Meanwhile, at 10 Downing Street, Harriet Jones, the backbench MP for Flydale North, tries to convince Ganesh to let her speak with Green. He refuses to interrupt Green's important meeting for her minor concerns. When Green, Margaret and Oliver emerge from the Cabinet office, Harriet tries to speak with Green, explaining she's come up with a scheme by which cottage hospitals don't have to be excluded from centres of excellence. Green laughs in her face and walks off with the others. Nettled, Harriet slips into the deserted Cabinet office and drops the report she's prepared in Green's briefcase. She notices he's left the Emergency Protocols booklet behind. Curious, she begins to leaf through it.
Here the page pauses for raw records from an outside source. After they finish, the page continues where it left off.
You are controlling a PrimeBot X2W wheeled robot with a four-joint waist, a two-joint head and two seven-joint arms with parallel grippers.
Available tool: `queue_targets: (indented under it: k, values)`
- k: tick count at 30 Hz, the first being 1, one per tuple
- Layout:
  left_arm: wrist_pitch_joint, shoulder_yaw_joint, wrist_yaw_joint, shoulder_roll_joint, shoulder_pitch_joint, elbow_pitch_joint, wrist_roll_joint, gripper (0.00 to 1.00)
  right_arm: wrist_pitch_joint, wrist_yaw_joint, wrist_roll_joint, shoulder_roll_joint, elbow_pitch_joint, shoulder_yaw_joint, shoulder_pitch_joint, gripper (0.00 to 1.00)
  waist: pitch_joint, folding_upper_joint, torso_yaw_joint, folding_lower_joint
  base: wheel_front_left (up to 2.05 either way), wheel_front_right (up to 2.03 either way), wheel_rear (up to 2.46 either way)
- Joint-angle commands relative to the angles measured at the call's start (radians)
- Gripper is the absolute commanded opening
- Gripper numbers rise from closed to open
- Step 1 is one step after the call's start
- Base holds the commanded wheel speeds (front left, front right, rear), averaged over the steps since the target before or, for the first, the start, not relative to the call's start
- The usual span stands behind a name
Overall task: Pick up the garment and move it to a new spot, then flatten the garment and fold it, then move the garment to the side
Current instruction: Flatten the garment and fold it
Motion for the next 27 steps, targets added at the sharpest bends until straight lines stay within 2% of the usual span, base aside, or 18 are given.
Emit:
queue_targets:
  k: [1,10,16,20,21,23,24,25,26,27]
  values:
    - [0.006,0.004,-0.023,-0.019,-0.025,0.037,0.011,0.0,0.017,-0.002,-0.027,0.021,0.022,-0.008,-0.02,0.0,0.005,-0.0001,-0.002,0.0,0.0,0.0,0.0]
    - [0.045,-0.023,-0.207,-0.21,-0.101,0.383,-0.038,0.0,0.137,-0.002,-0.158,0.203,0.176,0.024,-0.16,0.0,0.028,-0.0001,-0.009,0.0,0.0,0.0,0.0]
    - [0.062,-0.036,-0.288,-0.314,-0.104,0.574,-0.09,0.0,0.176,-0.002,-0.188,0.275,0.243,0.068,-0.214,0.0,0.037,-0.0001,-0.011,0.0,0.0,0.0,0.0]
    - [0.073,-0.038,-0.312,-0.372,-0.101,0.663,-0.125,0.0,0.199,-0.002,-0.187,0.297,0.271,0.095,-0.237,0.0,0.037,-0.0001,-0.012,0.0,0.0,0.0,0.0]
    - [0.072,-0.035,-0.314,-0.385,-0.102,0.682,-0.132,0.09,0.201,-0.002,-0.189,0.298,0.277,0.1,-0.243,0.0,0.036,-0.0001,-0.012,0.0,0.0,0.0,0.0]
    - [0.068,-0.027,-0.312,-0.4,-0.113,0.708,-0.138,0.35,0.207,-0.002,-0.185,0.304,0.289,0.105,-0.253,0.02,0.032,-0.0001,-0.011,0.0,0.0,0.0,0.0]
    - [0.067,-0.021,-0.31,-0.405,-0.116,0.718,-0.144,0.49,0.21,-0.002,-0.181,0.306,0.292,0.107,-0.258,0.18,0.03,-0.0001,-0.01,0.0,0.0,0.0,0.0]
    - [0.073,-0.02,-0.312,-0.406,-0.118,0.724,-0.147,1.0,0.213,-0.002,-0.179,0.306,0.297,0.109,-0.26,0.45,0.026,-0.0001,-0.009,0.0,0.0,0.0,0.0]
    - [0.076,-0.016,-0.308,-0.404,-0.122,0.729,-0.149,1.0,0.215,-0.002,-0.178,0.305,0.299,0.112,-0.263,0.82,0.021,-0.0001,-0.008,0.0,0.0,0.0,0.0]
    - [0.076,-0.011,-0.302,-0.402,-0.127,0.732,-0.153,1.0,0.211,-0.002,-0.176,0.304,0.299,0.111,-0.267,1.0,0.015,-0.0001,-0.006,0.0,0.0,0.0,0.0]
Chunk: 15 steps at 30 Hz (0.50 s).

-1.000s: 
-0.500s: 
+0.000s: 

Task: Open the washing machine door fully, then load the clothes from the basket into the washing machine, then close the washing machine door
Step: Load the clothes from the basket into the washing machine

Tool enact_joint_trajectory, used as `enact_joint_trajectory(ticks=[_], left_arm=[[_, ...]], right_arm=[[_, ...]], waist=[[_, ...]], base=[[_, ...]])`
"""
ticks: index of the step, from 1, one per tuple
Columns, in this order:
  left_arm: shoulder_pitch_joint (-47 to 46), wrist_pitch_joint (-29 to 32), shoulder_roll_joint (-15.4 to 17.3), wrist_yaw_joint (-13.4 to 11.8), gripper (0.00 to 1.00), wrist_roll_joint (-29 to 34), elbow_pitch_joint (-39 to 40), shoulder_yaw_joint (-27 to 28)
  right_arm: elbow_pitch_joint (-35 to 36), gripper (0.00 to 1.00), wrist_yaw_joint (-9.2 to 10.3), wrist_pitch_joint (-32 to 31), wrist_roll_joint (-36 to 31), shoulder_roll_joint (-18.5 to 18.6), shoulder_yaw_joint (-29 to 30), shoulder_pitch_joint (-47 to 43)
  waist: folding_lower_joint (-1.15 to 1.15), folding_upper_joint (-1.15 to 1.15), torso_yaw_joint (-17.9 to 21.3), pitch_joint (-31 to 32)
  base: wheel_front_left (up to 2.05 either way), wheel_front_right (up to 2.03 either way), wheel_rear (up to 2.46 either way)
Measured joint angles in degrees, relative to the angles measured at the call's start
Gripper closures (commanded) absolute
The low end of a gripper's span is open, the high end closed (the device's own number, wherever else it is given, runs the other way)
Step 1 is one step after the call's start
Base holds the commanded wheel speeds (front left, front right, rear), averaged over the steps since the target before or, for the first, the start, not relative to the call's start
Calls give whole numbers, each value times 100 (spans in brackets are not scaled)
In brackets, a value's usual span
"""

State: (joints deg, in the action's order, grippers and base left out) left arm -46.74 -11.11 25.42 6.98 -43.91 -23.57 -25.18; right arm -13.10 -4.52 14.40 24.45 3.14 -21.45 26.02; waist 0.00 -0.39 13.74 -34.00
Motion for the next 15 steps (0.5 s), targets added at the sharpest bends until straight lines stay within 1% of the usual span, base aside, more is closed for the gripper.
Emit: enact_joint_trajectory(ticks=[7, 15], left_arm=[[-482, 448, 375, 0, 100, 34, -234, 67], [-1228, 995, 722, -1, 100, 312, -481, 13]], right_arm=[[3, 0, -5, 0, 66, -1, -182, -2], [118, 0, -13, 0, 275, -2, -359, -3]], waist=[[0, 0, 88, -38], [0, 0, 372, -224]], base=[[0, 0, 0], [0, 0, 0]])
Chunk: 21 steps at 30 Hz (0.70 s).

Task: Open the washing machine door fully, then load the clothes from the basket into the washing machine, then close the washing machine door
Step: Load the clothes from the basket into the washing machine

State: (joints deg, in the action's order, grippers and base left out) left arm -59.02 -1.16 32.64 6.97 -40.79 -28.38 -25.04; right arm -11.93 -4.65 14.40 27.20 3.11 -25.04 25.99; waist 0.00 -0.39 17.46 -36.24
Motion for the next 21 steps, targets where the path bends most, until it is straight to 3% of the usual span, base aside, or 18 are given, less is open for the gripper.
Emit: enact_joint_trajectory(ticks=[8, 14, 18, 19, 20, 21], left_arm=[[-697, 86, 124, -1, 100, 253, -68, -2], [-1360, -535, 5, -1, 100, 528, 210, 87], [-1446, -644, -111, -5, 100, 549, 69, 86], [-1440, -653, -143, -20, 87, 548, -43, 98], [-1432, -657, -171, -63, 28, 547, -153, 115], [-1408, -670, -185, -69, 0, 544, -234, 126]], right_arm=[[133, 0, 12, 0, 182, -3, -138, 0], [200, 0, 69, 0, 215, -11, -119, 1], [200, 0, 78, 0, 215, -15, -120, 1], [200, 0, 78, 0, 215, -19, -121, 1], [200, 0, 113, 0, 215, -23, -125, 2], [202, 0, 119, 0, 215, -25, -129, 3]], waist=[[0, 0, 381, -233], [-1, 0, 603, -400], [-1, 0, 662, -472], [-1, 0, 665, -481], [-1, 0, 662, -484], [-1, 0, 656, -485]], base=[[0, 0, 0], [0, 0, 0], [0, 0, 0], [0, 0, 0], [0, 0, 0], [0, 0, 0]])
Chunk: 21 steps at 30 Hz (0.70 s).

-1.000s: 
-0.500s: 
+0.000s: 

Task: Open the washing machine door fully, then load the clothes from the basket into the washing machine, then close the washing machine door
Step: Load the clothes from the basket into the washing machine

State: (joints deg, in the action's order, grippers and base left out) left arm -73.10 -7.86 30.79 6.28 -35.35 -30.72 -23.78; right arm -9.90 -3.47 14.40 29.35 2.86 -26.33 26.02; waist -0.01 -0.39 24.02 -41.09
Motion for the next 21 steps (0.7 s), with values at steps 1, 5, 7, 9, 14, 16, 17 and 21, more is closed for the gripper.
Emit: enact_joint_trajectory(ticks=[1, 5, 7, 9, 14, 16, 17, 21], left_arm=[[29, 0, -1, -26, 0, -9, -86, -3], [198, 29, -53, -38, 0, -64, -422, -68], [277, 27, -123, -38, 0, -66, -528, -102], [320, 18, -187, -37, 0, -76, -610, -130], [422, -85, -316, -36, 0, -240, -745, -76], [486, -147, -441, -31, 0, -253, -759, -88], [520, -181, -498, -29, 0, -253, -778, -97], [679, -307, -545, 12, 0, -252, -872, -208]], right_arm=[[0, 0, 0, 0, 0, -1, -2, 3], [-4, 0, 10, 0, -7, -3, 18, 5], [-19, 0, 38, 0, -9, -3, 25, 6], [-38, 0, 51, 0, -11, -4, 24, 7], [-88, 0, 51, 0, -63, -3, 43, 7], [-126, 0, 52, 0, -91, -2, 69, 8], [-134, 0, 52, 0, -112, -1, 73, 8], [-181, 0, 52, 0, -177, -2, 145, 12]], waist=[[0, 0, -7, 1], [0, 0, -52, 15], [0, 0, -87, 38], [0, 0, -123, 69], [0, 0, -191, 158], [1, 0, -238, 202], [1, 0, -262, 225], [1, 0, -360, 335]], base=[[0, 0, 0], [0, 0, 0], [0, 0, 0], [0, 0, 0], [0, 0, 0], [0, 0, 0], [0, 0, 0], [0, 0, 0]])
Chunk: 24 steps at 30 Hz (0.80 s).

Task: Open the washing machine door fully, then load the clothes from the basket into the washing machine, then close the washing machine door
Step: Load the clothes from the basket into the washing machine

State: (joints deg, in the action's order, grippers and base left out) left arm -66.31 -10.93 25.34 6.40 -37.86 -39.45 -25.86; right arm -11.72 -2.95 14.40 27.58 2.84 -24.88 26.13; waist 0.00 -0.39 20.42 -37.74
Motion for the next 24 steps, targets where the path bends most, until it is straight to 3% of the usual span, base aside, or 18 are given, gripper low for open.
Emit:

Jones panics when she hears General Asquith approaching the room and hides in a closet. Asquith is angrily berating Green, Blaine and Charles about their inaction. Green isn't returning the White House's phone calls, he hasn't started any of the Emergency Protocols, and he's cancelled the airlift that would have brought senior cabinet members into London. To Asquith's fury, the three officials seem to find the complaints amusing and start to break wind uncontrollably, laughing hysterically. When Asquith threatens to relieve Green as Acting Prime Minister and place the country under martial law, Green takes this more seriously. He tells Asquith his latest complaint is hair raising, literally! He immediately reaches up and unzips his forehead. Asquith looks and sees Blaine and Charles doing the same. A bright blue light shines through the zippers as the three reveal their true alien forms. As Harriet watches terrified through a crack in the door, General Asquith screams as the disguised aliens advance and kill him.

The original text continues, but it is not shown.